🤖 AI Summary
Current single-cell annotation methods suffer from low automation, misalignment with human cognitive reasoning, and suboptimal performance of general-purpose large language models (LLMs).
Method: We propose a knowledge-driven, graph-augmented LLM framework. It constructs a cell-type–marker knowledge graph, integrates differential gene–guided graph-based retrieval (RAG), and performs multi-task fine-tuning of the LLM, augmented by a semantic similarity alignment optimization strategy.
Contribution/Results: This work pioneers deep synergy between domain-specific knowledge graphs and LLMs, explicitly emulating human annotation cognition during inference.
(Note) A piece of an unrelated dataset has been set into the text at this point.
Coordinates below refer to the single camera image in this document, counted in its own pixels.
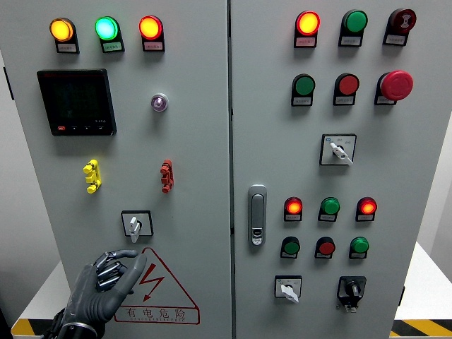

Evaluated across 11 tissue datasets, our method achieves up to a +0.21 improvement in human expert evaluation scores and a 6.1% gain in semantic consistency—significantly outperforming general-purpose LLMs.
📝 Abstract
To enable precise and fully automated cell type annotation with large language models (LLMs), we developed a graph-structured feature–marker database to retrieve entities linked to differential genes for cell reconstruction. We further designed a multi-task workflow to optimize the annotation process. Compared to general-purpose LLMs, our method improves human evaluation scores by up to 0.21 and semantic similarity by 6.1% across 11 tissue types, while more closely aligning with the cognitive logic of manual annotation.